Mid-week market update: What should traders make of this stock market? On one hand, the S&P 500 is exhibiting strong positive price momentum. Not only is the index trading above its daily Bollinger Band (BB), it’s trading above its weekly BB. In the last 10 years, there have been eight occasions when the S&P 500 was above its weekly BB. Most (five out of eight) of those instances were associated with sustained advances indicative of positive price momentum. The market corrected in three of the eight occasions, but in one of the three corrections (in early 2018), the upper BB ride persisted for three weeks before the market exhibited a blow-off top. That’s what strong price momentum looks like.
On the other hand, short-term sentiment is off-the-charts bullish, which is contrarian bearish.
I have highlighted this chart before. The percentage of S&P 500 stocks above their 200 dma is well over 90%. In the past, this has been a sign of a “good overbought” market advance. The market often didn’t pull back until the weekly RSI became overbought or near overbought, as it is today.
Sure, the market is overbought but that hasn’t stopped stock prices from rising in the past. In the last year, there have been occasions when the market advanced while flashing a series of overbought signals. The readings from this chart are based on last night’s close and today’s sideways consolidation is expected to relieve some of the overbought conditions and set the stage for a further advance.
Crowded long bullishness
Before the bulls get too excited, a couple of (unscientific) Twitter polls conducted on the weekend raised some concerns. While these polls have definite self-selection sampling problems, they have been good indications of short-term trader sentiment in the past.
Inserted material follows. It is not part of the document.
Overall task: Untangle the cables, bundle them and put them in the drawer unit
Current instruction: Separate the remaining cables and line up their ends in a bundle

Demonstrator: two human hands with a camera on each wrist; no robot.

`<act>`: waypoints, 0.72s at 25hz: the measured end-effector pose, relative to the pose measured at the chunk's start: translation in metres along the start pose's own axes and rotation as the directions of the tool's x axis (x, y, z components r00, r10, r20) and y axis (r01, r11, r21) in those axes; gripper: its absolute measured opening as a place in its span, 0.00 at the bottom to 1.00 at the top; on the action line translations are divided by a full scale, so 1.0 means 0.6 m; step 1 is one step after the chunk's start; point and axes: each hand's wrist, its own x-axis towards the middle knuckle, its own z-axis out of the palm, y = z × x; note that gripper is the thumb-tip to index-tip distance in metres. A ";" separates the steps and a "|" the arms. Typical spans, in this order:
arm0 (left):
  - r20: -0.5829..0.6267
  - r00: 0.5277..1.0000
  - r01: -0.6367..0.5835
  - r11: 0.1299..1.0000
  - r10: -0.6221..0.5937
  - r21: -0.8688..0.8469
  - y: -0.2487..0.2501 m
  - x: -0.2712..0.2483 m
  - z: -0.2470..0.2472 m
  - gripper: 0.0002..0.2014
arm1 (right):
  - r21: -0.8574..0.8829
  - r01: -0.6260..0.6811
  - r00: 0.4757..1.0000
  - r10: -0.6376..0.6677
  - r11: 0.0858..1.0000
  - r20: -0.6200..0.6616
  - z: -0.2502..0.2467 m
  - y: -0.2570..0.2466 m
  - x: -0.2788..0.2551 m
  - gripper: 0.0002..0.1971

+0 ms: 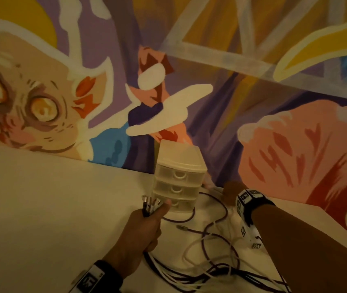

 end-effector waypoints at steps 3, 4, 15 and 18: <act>0.002 1.000 -0.018 1.000 0.018 -0.008 0.001 -0.003 0.000 0.27 | 0.116 0.052 0.998 -0.056 0.992 0.024 -0.043 0.002 -0.038 0.14; 0.002 1.000 -0.020 1.000 0.020 -0.009 0.001 -0.005 0.000 0.27 | 0.250 0.064 0.998 -0.069 0.966 0.011 -0.068 0.005 -0.063 0.12; 0.021 0.998 -0.054 0.986 0.058 -0.155 0.017 -0.022 -0.005 0.30 | 0.769 -0.308 0.939 -0.311 -0.560 0.149 -0.077 -0.131 -0.424 0.11; 0.084 0.996 0.016 0.921 0.018 -0.388 0.014 -0.018 -0.011 0.45 | 0.721 -0.421 0.889 -0.408 -0.550 0.208 -0.036 -0.157 -0.415 0.12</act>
First, Helene Meisler’s latest bull/bear Twitter poll has sentiment at a record level of bullishness, though the history is somewhat limited.
The level of excessive bullishness was confirmed by a similar weekend poll conducted by Callum Thomas, which also shows a very high level of equity bullishness.
I have pointed out before that the stock market has bifurcated into two markets, growth and value stocks. There has been some recent internal rotation between growth and value. Value leadership has paused and growth stocks have staged a recent counter-trend rally. The Russell 1000 Growth Index has filled in a February gap and it is now approaching overhead resistance.
I conducted my own (unscientific) Twitter poll to see if respondents were bullish on growth or value stocks. My own poll confirmed the low level of bearishness and the level of bullishness between growth and value were roughly similar.
Squaring the circle
How do we square this circle of strong momentum and crowded long sentiment readings?
The bullish interpretation is the S&P 500 is undergoing a melt-up. It is trading above both its daily and weekly upper BB while exhibiting a series of “good overbought” RSI readings. In the past, such rallies have not ended until the market exhibited a blow-off top by overrunning its upper rising trend line. If I had to guess, the upside target for this rally is in the 4140-4160 range.
Also, keep in mind that next week is April option expiry. According to Rob Hanna at Quantifiable Edges
, April OpEx has the strongest bullish risk/return of any month.
The bearish interpretation is internals are failing, sentiment is too bullish, and this market can correct at any time.
My inner investor remains bullishly positioned. The intermediate-term trend is still up, and he is not overly worried about minor blips in stock prices. At worse, any S&P 500 weakness shouldn’t exceed -5%. My inner trader is also bullish, but he is bracing for volatility and preparing to exit his long position on the first signs of weakness.